* WHAT YOU ARE ASKED TO DO *
Quote from the first line below through the line that contains "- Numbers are", both included, and leave the pictures out.
________________________________________
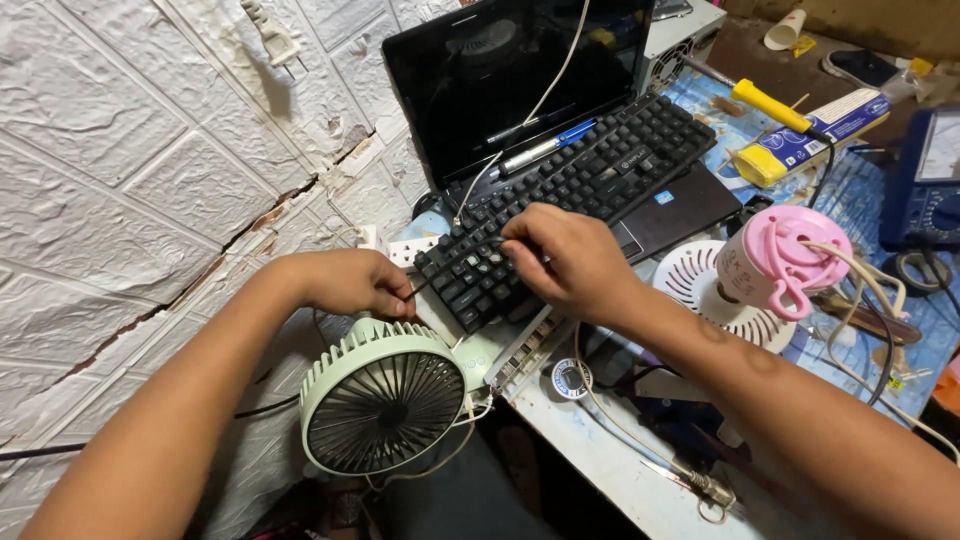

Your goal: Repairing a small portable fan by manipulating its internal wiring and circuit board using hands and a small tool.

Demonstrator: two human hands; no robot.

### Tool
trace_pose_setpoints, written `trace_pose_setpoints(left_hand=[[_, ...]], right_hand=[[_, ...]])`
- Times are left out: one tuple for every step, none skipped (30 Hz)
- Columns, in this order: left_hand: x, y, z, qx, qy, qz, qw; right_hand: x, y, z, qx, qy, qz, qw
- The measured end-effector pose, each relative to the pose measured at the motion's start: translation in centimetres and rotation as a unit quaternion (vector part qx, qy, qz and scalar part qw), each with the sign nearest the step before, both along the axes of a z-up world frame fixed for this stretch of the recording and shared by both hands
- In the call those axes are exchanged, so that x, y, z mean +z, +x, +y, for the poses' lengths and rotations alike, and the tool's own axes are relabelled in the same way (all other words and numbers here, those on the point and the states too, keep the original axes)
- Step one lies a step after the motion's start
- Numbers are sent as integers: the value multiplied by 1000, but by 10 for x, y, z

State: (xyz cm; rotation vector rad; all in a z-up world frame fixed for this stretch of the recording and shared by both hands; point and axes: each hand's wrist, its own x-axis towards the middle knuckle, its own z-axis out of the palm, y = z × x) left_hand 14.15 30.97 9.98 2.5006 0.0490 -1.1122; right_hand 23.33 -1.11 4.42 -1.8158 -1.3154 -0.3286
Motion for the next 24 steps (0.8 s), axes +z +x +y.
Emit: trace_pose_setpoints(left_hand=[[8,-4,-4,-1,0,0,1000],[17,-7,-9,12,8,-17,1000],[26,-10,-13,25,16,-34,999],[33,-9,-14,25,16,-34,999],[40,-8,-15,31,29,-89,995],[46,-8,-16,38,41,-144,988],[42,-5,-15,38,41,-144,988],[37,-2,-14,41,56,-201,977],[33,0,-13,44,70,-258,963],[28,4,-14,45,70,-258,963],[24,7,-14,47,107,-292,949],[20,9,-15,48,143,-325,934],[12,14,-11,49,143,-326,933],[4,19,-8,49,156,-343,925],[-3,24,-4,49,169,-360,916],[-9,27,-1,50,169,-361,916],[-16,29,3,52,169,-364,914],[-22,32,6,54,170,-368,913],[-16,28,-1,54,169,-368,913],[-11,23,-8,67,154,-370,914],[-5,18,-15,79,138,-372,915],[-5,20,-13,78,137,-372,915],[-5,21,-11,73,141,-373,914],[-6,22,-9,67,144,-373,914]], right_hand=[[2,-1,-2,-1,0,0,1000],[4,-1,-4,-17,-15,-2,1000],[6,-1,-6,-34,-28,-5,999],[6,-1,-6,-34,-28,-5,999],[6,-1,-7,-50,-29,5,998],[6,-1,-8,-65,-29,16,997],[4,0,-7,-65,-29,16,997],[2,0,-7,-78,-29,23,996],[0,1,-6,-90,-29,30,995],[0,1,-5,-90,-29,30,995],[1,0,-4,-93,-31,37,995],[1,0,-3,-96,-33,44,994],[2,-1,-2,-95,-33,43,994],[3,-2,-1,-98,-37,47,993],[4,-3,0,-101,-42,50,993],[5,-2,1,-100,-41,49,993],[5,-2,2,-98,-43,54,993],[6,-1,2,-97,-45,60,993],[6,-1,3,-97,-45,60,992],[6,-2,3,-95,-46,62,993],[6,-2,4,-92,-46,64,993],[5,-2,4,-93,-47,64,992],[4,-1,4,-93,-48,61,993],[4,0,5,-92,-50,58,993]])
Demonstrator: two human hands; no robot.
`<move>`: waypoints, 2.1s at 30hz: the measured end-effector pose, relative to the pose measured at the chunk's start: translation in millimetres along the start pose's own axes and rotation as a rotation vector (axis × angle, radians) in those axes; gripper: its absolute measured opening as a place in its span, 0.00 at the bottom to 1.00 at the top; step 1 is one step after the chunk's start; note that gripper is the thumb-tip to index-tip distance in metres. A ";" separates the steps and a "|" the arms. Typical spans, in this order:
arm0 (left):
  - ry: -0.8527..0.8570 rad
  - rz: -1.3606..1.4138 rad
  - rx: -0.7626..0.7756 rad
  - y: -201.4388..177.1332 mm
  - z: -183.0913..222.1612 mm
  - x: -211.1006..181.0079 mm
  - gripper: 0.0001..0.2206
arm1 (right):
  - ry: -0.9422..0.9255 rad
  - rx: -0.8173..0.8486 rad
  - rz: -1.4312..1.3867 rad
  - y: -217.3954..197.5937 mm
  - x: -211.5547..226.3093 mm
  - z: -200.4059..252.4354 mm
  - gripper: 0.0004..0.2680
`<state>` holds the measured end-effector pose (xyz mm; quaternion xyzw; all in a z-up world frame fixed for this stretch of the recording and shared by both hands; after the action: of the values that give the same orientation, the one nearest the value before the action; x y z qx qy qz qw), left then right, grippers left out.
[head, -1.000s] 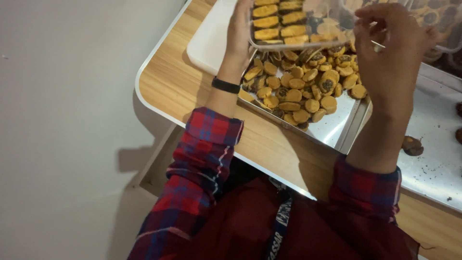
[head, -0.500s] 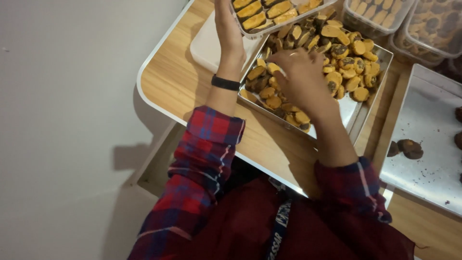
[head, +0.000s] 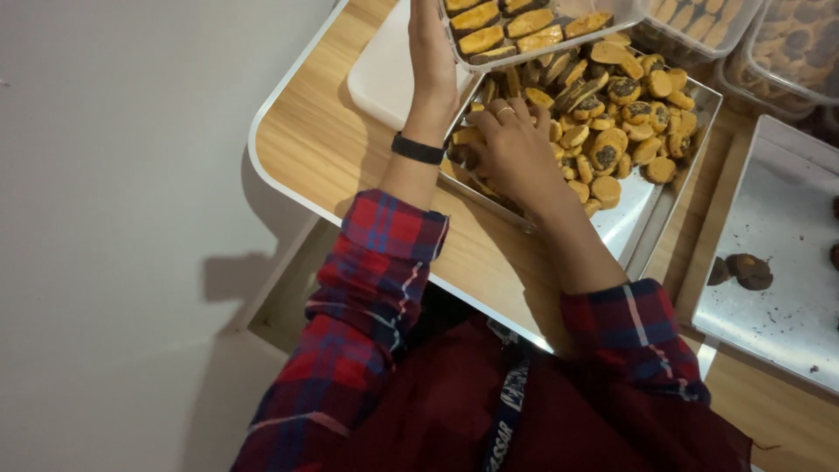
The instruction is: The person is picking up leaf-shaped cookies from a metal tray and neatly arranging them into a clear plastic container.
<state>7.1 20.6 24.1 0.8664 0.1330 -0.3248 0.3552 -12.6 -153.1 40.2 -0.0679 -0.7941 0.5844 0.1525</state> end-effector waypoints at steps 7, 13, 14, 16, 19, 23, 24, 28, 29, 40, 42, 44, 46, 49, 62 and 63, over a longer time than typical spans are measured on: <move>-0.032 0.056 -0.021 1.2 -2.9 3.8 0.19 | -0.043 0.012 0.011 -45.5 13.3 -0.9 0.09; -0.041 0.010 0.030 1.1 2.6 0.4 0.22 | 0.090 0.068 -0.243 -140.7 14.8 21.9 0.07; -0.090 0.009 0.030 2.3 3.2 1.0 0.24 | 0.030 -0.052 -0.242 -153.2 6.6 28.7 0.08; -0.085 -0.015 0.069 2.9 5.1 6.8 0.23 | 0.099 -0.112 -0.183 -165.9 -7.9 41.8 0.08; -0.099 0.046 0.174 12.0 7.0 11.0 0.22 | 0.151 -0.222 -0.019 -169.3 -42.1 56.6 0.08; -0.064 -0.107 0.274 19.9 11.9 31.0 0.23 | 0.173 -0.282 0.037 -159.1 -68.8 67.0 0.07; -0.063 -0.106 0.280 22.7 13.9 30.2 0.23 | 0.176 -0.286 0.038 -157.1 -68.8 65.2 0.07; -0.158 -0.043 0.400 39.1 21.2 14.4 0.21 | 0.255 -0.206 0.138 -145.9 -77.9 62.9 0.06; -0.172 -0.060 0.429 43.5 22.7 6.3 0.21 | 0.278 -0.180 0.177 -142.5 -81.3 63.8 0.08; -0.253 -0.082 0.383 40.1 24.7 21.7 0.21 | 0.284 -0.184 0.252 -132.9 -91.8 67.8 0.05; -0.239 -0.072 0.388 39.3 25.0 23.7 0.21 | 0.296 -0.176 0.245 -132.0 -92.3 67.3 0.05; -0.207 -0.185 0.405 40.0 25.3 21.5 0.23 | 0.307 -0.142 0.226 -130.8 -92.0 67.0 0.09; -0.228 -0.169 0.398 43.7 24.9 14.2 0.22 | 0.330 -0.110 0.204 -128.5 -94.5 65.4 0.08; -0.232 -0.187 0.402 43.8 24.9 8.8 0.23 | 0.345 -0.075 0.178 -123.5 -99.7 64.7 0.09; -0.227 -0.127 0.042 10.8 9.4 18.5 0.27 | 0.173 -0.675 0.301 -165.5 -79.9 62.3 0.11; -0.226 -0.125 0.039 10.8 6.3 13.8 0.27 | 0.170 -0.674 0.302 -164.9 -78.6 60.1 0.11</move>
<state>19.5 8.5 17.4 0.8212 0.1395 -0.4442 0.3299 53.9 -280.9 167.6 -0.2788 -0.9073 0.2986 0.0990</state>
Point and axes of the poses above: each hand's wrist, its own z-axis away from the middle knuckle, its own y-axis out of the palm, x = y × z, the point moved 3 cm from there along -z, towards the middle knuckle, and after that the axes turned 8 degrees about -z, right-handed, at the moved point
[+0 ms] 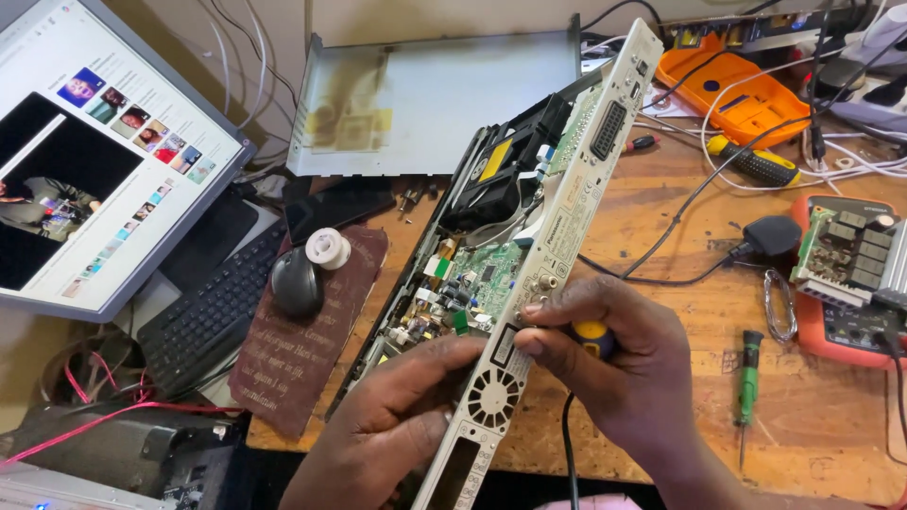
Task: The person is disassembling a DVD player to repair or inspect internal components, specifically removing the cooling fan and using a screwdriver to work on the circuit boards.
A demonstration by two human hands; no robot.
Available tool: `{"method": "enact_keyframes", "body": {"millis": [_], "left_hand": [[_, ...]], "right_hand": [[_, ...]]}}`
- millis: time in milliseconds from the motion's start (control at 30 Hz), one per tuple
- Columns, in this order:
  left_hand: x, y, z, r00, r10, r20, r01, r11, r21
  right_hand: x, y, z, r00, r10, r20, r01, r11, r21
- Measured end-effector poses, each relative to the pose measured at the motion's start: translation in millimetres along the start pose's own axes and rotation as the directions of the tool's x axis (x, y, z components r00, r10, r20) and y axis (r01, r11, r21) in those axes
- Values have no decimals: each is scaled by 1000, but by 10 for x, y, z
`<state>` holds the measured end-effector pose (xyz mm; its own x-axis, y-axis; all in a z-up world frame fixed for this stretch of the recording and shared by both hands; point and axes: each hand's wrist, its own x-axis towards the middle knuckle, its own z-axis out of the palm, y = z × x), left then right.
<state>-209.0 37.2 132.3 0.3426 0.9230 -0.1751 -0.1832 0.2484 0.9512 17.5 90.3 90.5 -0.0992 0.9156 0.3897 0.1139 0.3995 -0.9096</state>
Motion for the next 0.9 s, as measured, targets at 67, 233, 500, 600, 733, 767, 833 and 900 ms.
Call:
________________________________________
* ANSWER SECTION *
Your goal: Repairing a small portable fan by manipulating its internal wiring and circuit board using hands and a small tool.

Demonstrator: two human hands; no robot.

### Tool
trace_pose_setpoints, written `trace_pose_setpoints(left_hand=[[_, ...]], right_hand=[[_, ...]])`
- Times are left out: one tuple for every step, none skipped (30 Hz)
- Columns, in this order: left_hand: x, y, z, qx, qy, qz, qw; right_hand: x, y, z, qx, qy, qz, qw
- The measured end-effector pose, each relative to the pose measured at the motion's start: translation in centimetres and rotation as a unit quaternion (vector part qx, qy, qz and scalar part qw), each with the sign nearest the step before, both along the axes of a z-up world frame fixed for this stretch of the recording and shared by both hands
- In the call those axes are exchanged, so that x, y, z mean +z, +x, +y, for the poses' lengths and rotations alike, and the tool's own axes are relabelled in the same way (all other words and numbers here, those on the point and the states too, keep the original axes)
- Step one lies a step after the motion's start
- Numbers are sent as integers: the value multiplied by 1000, but by 10 for x, y, z

This output is now finished.